Case in point: I decided I needed some information about a few public radio stations for the book I’m working on about the public radio fund drive. So I made a simple spreadsheet and in a snap, I had gathered what I was looking for about the few stations I was focusing on.
Then, I thought, does this really represent what is going on with a respectable number of them? “Is this representative?”, I asked. So, after deciding it wasn’t, I included a few more rows. But again, the question came back. And each time I added stations, I wondered, “Is this enough?”
I decided the only way I could be sure it was representative was to include all of them … all 970 public radio stations in the US, Puerto Rico and the Virgin Islands, according to NPR’s most recent, 2013 List of Member Stations .pdf.

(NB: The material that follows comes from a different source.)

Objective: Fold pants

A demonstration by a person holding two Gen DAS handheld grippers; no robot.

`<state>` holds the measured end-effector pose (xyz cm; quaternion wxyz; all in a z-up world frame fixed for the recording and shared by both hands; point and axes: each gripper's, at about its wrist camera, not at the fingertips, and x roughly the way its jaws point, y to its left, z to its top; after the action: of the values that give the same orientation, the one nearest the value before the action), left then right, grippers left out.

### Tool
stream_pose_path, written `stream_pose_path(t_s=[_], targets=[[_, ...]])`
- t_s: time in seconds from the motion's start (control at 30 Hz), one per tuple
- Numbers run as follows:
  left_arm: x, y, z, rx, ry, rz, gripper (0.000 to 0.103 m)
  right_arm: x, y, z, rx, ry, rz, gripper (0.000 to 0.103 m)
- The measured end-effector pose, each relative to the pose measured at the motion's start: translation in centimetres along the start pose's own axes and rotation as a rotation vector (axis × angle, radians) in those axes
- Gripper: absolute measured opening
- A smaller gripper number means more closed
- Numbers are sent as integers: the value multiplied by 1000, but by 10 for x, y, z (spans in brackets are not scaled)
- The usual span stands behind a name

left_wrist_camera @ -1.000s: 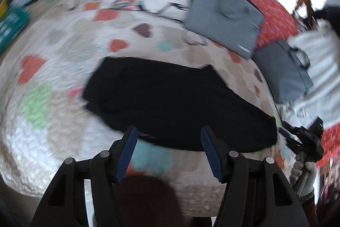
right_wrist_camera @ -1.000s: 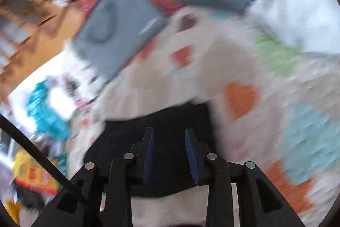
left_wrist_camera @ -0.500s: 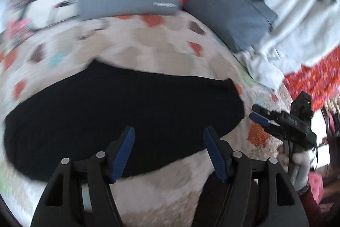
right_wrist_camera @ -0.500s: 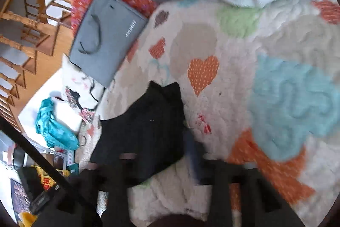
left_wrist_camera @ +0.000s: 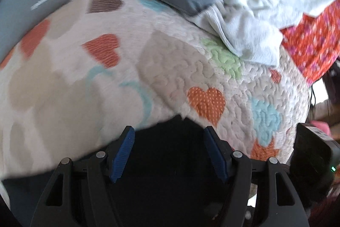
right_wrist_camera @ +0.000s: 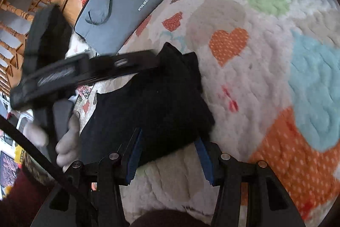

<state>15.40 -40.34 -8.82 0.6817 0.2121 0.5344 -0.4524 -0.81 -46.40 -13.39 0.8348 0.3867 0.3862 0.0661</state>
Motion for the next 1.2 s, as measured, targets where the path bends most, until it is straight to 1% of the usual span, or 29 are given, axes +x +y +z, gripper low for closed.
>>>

Satisfied that I had answered those few questions for all of them, I started wondering, “What if I want to know about this or that too, later? Shouldn’t I try to answer a few more of my questions now that I have the chance?” So I added columns – like owner, licensee, silent, website, location, HAAT, funding sources, source percentages, band, repeater, frequency, network affiliation, translator and lots more.
See, a sickness.
What was supposed to be a quick and dirty little data dump turned into an 11-hour a day, butt-in-the-seat, month long, deep dive into each and every one of the public radio stations that flies the NPR flag. Not exactly what I was expecting (like some of the other small surprises I found). But once the headache passes, I’ll have something that can be sorted in all kinds of wierd ways. I won’t have to rely on a sample because I’ll be looking at the entire universe.
I think that’s going to help tell a much more interesting story of public radio pledge drives and the stations that conduct them.